**Data shown**
------------------------------------------------

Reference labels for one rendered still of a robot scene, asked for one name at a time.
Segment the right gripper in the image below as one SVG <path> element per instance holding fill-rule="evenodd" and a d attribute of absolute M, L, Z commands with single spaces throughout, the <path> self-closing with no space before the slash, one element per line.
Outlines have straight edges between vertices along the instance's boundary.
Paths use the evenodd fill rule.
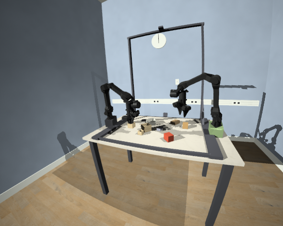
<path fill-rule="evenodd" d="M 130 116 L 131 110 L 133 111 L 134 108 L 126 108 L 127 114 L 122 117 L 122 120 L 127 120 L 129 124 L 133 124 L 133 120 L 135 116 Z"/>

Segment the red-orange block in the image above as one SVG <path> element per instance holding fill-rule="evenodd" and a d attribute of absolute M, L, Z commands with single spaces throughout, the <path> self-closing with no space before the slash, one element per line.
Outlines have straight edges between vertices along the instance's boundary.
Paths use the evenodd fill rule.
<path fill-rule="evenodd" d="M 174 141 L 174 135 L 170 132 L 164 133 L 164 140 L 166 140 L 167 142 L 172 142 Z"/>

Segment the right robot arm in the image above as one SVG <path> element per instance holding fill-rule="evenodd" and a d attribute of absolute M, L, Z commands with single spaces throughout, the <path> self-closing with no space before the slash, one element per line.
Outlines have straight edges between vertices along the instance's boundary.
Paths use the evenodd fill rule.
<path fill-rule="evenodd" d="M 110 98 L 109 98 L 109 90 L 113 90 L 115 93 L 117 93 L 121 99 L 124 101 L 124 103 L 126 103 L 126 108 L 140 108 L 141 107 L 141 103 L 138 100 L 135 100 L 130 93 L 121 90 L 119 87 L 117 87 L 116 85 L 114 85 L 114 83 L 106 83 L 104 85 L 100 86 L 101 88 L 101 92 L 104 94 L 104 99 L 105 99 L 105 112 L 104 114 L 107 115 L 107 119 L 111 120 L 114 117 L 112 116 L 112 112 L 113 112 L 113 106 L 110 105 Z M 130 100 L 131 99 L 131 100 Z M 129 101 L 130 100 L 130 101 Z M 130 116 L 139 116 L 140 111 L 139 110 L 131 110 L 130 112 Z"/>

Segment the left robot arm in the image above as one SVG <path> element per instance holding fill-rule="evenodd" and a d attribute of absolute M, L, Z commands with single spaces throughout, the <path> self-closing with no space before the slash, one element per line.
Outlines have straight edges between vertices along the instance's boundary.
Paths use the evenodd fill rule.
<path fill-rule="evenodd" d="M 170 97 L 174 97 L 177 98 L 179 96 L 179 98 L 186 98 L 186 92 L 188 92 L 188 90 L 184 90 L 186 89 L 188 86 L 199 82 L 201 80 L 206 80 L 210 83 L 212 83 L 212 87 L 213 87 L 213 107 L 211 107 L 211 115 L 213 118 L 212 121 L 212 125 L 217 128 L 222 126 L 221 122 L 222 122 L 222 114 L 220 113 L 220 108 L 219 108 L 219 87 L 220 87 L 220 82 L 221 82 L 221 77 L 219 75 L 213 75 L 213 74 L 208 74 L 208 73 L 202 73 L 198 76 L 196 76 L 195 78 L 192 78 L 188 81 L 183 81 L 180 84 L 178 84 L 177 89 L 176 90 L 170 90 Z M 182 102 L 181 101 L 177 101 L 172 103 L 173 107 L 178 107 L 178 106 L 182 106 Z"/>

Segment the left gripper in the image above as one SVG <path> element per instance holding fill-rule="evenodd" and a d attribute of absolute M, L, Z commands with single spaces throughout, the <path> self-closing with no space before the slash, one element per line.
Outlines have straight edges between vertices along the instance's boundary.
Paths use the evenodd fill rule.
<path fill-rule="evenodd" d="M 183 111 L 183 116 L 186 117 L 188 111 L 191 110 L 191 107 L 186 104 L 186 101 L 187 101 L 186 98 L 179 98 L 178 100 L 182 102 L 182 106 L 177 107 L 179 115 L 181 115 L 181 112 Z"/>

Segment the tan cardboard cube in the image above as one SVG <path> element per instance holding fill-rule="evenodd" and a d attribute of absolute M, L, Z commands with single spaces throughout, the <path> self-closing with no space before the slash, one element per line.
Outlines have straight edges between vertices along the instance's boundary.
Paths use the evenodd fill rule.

------------------------------------------------

**Problem details**
Search the records above for the string "gripper". Report each line that has it.

**Result**
Segment the right gripper in the image below as one SVG <path> element per instance holding fill-rule="evenodd" and a d attribute of absolute M, L, Z commands with single spaces throughout, the <path> self-closing with no space before the slash, one element per line.
Segment the left gripper in the image above as one SVG <path> element per instance holding fill-rule="evenodd" and a d attribute of absolute M, L, Z commands with single spaces throughout, the <path> self-closing with no space before the slash, one element per line.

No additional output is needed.